それが、なんの構えもないところに、前触れもなく突きつけられた、厚さ。どうしたものか。ただでさえ読書の時間をうまく捻出できない感じにここのところ強いストレスを覚えているのに、こんなものを読み始めたら、まったく身動きができなくなってしまう。一ヶ月とか掛かるかもしれない。そんな状態に耐えられるか? でも、「フィクションのエル・ドラード」シリーズはぜひこのままコンプリートして完走したい。この機会を逃したら、恐れをなして、もう二度と手に取れないんじゃないか。なんせ、「犬を愛した男」で、この厚さ。全然、まったく、惹きつけられないこのタイトルで、この厚さ。
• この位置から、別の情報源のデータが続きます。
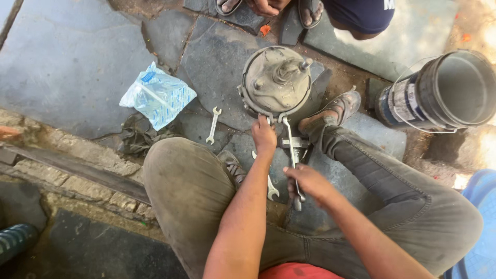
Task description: The person sits on the ground and uses a wrench and a hammer to work on a circular metal mechanical part. They repeatedly tighten bolts and tap the part with the hammer while another person observes. The person then places the tools and the part on a nearby table.
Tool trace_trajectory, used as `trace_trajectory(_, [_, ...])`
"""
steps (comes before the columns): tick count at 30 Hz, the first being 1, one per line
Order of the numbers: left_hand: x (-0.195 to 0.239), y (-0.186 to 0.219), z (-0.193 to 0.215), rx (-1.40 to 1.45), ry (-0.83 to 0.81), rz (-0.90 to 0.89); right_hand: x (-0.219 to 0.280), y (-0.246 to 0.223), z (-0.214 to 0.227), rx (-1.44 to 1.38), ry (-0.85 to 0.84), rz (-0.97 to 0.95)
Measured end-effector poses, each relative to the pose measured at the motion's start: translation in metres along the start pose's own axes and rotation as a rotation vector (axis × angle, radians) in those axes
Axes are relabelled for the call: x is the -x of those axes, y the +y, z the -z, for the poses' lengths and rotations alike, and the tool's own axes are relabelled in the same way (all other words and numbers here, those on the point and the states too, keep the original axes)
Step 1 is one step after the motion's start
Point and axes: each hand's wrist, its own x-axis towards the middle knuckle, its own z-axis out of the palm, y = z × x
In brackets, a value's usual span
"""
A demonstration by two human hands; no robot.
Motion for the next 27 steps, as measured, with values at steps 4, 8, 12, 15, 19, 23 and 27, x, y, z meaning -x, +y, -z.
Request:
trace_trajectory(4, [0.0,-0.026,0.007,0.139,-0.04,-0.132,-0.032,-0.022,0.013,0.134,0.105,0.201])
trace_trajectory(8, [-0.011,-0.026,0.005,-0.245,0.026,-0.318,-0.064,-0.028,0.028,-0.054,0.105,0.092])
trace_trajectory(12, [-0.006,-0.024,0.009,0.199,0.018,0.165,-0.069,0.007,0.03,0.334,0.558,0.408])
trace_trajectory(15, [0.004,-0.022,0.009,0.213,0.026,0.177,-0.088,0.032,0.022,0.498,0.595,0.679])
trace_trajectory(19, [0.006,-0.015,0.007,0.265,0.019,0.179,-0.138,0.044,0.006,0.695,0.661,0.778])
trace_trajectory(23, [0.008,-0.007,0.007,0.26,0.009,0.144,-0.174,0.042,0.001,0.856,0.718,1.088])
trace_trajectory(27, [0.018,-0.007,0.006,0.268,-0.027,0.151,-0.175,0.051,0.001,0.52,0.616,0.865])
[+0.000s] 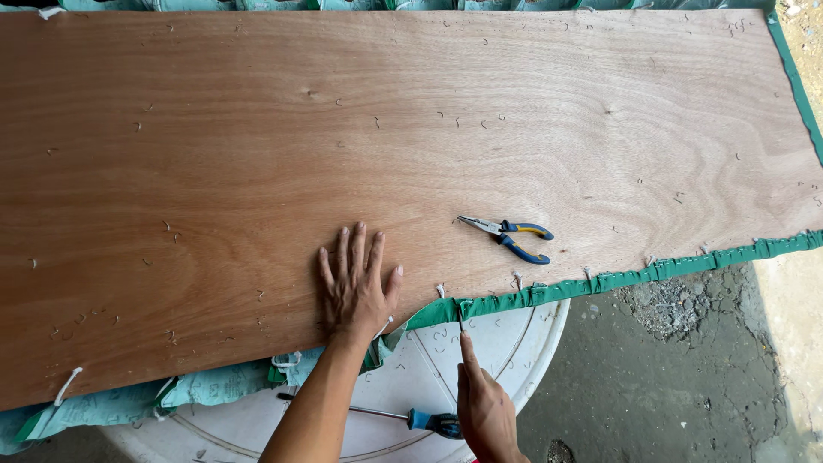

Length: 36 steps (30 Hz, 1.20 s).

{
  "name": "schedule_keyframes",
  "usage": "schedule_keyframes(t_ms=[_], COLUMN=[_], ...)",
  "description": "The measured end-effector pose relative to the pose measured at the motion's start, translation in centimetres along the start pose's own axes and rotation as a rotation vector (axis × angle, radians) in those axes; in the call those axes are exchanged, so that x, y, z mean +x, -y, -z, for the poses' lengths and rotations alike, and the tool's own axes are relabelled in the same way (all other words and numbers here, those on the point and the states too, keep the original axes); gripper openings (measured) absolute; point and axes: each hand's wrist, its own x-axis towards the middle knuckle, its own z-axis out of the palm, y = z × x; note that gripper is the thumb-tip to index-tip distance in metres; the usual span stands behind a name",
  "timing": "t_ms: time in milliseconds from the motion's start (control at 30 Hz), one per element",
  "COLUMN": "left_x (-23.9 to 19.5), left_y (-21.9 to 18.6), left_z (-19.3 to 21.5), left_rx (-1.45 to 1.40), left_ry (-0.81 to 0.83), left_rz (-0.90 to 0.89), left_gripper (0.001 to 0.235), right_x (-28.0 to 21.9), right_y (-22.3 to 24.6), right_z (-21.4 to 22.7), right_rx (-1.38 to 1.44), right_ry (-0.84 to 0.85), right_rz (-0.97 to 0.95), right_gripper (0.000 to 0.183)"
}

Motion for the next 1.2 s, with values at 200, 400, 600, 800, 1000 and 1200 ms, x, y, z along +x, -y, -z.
schedule_keyframes(t_ms=[200, 400, 600, 800, 1000, 1200], left_x=[-0.3, -0.1, -0.1, 0.0, -0.1, -0.2], left_y=[0.2, 0.3, 0.1, 0.3, 0.4, 0.6], left_z=[-0.3, -0.6, -0.3, -0.5, -1.0, -1.2], left_rx=[0.011, 0.017, 0.030, 0.020, 0.015, 0.015], left_ry=[-0.001, 0.004, 0.070, 0.019, 0.011, 0.006], left_rz=[-0.002, -0.009, 0.020, -0.002, -0.001, -0.007], left_gripper=[0.068, 0.068, 0.068, 0.068, 0.069, 0.068], right_x=[1.1, 0.7, -0.2, -0.6, -0.7, 1.7], right_y=[1.8, 2.1, 0.9, 0.4, 2.9, 4.3], right_z=[3.8, 0.8, -3.5, -2.2, 2.3, 5.5], right_rx=[-0.106, 0.068, 1.012, 0.687, 0.040, -0.210], right_ry=[0.309, 0.172, 0.091, 0.069, 0.185, 0.315], right_rz=[-0.280, -0.254, -0.550, -0.370, -0.195, -0.211], right_gripper=[0.052, 0.057, 0.058, 0.056, 0.058, 0.051])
「フィクションのエル・ドラード」でなければ、まず手に取ることのないだろうこのタイトルで、この厚さ……
意を決して手に取ると、把持するために広げた手の広さがより明瞭に知らせてくるその分厚さと、持っているだけで腱鞘炎になりそうなずっしりと重いその重さに気持ちがくじけてしまうのを防ぐかのように、大急ぎで、レジに持っていった。